Sur la parcelle Alt’Fongi de merlot du château Dillon, le premier traitement a eu lieu le 23 avril, une amorce tardive par rapport à d’autres vignobles, mais qui s’explique par une parcelle tardive à sol argileux : « la situation ici n’est pas la même qu’à Saint-Emilion ou dans les Graves » pointe Nicolas Aveline. Avec 14 traitements sur la saison, la pression a été contenue jusqu’à début juillet : les premiers symptômes apparaissant fortement après les pluies du 19 juin lessivant les traitements. Au finale, le traitement de référence à pleine dose de cuivre arrive à 3,6 kg/ha, tandis que la modulation tombe à 2,1 kg/ha. Comme le fait remarquer un viticulteur, la surface foliaire de ces vignes semble réduite (par l’écartement des vignes à 1,5 m et des pied peu montés en hauteur, ainsi qu’un feuillage peu épais), ce qui a un impact sur les traitements et la dose hectare.
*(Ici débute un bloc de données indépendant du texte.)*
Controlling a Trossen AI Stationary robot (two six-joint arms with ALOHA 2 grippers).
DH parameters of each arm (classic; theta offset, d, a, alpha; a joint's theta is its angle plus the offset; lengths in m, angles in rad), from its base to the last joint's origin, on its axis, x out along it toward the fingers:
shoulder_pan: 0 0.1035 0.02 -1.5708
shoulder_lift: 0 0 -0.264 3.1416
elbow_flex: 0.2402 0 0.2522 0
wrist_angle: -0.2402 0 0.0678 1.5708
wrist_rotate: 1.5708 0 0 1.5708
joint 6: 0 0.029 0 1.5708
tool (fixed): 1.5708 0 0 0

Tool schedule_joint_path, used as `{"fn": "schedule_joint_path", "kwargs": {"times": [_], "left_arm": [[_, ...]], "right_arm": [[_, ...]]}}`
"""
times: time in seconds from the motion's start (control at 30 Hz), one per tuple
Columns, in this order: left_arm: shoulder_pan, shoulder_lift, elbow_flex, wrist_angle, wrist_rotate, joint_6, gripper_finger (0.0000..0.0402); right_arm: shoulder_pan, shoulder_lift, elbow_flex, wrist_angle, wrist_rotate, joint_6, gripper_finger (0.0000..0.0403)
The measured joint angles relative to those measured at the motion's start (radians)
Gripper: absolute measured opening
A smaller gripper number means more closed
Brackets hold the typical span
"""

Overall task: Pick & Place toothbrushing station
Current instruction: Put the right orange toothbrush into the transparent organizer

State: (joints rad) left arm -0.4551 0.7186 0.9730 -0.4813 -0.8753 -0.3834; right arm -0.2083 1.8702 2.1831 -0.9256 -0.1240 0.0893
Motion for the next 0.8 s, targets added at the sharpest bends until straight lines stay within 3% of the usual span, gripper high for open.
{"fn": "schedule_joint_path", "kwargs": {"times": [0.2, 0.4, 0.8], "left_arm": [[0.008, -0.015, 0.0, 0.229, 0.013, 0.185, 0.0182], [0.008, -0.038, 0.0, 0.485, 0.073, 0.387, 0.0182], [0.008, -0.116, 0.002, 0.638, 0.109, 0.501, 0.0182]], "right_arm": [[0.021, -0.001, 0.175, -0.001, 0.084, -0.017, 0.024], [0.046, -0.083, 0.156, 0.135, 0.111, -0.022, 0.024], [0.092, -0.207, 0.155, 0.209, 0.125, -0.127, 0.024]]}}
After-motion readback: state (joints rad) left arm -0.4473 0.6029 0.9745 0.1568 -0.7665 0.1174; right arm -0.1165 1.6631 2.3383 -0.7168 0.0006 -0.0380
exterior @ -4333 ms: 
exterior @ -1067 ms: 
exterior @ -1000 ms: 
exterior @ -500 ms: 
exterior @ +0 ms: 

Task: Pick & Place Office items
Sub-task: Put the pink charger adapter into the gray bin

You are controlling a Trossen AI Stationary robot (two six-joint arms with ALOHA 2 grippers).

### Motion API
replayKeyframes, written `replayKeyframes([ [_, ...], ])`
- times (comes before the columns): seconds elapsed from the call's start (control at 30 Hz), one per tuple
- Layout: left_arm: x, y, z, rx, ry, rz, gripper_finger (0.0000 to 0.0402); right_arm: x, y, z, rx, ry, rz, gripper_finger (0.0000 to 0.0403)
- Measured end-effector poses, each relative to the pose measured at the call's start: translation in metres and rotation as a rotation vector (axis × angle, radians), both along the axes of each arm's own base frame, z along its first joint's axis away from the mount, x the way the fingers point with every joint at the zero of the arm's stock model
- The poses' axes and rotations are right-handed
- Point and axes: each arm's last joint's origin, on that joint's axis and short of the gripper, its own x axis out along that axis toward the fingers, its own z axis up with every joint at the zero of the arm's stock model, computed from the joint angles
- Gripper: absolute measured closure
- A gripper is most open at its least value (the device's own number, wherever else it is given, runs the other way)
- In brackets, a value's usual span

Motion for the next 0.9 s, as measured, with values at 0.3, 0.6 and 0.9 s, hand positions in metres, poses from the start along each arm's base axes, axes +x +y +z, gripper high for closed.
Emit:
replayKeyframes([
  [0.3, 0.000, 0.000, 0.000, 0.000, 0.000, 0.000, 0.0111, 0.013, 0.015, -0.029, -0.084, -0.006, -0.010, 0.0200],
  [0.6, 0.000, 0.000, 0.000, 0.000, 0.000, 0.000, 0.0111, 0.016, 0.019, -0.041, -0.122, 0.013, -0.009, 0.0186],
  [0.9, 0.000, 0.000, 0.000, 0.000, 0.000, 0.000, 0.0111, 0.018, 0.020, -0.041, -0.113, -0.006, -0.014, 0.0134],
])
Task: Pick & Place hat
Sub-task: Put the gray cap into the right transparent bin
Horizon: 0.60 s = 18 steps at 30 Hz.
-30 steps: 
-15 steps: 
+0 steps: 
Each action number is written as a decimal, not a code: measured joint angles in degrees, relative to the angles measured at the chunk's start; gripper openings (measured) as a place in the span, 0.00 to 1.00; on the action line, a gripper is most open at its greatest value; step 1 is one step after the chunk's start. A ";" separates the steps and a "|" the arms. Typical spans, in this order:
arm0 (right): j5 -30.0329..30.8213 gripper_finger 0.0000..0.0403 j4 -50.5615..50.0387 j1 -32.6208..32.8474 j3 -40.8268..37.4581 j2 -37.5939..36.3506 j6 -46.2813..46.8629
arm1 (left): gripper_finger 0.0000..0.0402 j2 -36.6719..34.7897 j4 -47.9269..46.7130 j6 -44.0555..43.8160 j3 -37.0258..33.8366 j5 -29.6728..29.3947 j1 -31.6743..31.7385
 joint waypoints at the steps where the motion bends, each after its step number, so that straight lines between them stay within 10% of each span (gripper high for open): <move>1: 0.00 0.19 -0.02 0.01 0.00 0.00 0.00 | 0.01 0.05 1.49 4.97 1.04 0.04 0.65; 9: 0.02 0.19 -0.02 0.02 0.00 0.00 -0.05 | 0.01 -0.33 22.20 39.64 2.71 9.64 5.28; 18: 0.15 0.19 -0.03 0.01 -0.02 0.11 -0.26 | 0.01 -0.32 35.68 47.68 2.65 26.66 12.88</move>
La plateforme du château Saint-Ahon (à 2 km de celle de Dillon) est une parcelle de cabernet sauvignon sur des sols très sableux indique Camille Errecart, chargée de mission sur la protection du vignoble pour la CA 33, qui a vu les traitements commencer le 16 avril. Après 16 traitements, la dose de référence est à 4,1 kg/ha, les essais SNUB sont à 3,25 kg/ha.